- [Aim of the task]:
Give again, exactly as written, each line of the material below starting at the line that contains "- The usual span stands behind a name" and ending at the line that contains "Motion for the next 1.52". Both ends count, and no other line does.

- [Exercise inputs]:

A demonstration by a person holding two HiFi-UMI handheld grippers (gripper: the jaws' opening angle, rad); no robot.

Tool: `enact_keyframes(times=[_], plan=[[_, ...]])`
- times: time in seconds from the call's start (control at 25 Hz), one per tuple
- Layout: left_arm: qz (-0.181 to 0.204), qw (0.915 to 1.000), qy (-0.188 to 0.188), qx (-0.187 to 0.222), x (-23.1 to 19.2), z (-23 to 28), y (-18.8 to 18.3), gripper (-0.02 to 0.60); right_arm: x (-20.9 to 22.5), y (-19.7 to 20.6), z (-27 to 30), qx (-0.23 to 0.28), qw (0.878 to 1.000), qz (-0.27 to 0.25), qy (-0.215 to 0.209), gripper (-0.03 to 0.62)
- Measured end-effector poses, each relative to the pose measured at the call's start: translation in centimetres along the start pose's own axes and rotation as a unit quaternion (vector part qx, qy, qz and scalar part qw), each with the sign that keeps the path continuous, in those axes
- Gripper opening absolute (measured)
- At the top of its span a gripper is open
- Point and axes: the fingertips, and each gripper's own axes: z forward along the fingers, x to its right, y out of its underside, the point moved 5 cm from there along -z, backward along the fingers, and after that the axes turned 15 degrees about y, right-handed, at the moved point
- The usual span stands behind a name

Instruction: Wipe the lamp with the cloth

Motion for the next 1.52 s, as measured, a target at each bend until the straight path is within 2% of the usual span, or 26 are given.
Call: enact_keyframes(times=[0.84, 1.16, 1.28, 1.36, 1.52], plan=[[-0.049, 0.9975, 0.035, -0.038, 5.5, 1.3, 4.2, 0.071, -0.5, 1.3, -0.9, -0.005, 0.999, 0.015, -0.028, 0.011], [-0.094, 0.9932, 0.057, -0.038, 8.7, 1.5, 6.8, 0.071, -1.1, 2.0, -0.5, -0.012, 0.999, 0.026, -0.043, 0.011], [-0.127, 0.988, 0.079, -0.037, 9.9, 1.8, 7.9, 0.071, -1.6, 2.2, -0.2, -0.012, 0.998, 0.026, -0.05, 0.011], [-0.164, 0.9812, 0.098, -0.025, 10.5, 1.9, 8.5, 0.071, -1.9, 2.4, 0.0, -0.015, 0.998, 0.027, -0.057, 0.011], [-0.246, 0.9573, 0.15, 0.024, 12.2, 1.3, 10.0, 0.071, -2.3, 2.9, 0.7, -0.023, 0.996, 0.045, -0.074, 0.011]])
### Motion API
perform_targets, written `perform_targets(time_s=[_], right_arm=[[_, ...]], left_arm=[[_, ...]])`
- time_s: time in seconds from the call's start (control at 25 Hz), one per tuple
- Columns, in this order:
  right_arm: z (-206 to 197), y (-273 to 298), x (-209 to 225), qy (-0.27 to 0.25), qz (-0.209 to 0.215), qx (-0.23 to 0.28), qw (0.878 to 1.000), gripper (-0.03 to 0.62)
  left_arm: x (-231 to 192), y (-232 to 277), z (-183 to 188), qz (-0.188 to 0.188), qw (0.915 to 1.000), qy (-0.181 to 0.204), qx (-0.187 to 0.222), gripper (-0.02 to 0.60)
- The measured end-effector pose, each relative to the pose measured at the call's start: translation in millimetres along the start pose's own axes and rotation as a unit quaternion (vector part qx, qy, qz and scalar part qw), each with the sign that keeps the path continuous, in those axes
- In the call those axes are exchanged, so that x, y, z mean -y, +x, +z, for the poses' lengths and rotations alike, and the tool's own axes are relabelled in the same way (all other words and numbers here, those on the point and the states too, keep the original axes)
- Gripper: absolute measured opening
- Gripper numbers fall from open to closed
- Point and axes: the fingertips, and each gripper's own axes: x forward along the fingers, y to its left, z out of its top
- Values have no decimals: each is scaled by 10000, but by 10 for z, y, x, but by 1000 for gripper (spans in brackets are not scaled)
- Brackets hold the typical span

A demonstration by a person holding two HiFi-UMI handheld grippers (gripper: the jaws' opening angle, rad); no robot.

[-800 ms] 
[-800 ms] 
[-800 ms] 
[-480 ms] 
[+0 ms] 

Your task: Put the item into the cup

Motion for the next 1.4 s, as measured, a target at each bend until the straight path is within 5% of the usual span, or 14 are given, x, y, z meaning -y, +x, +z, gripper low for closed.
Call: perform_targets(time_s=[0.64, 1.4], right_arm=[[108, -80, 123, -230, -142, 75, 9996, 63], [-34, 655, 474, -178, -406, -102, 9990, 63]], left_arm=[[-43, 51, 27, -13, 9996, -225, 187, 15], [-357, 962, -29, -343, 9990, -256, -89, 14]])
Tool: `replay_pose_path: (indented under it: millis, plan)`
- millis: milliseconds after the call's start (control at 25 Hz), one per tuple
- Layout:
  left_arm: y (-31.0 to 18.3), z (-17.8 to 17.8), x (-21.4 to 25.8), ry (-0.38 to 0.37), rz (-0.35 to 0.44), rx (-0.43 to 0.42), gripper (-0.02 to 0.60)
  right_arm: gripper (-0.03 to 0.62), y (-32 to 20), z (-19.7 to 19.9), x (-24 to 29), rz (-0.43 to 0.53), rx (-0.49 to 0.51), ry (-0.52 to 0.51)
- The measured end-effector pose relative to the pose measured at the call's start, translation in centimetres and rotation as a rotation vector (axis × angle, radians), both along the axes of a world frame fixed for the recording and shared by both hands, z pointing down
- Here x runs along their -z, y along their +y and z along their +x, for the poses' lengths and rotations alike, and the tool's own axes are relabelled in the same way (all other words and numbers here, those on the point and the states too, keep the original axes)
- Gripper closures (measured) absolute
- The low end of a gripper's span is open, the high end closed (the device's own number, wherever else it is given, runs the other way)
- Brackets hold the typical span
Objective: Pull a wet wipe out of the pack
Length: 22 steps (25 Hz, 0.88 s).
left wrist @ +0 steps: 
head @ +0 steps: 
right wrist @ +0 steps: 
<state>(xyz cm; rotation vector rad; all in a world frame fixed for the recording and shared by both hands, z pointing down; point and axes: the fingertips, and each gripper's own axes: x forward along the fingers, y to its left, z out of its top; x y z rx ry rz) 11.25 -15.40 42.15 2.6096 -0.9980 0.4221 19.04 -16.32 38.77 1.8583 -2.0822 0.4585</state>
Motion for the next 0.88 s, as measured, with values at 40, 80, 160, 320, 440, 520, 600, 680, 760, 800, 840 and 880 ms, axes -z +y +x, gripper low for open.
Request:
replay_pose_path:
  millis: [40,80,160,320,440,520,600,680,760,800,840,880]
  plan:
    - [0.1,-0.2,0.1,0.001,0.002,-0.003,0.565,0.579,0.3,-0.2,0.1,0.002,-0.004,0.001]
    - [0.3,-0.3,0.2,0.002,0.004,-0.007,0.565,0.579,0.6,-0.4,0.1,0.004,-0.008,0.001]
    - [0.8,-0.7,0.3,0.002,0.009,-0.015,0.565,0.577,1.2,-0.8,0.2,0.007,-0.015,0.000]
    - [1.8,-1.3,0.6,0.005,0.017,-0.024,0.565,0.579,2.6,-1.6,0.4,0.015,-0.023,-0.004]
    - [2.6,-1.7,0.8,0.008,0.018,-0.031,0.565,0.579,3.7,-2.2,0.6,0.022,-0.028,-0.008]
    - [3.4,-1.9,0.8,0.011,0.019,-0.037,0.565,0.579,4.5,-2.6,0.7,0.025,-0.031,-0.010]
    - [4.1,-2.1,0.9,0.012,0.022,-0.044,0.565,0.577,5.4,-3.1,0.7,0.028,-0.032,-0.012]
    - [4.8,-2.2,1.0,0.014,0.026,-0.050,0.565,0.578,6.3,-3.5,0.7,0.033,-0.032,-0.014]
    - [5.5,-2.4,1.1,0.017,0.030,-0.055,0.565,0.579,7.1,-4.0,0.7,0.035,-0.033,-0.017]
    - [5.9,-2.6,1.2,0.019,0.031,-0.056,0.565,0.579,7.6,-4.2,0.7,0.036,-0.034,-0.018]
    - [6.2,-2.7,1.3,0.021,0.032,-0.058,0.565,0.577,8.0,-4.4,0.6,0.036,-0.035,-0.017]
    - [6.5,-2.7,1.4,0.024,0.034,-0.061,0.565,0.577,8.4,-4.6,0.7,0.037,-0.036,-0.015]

- [Solution to this exercise]:
- The usual span stands behind a name

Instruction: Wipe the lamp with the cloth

Motion for the next 1.52 s, as measured, a target at each bend until the straight path is within 2% of the usual span, or 26 are given.

What is written here forms the complete answer.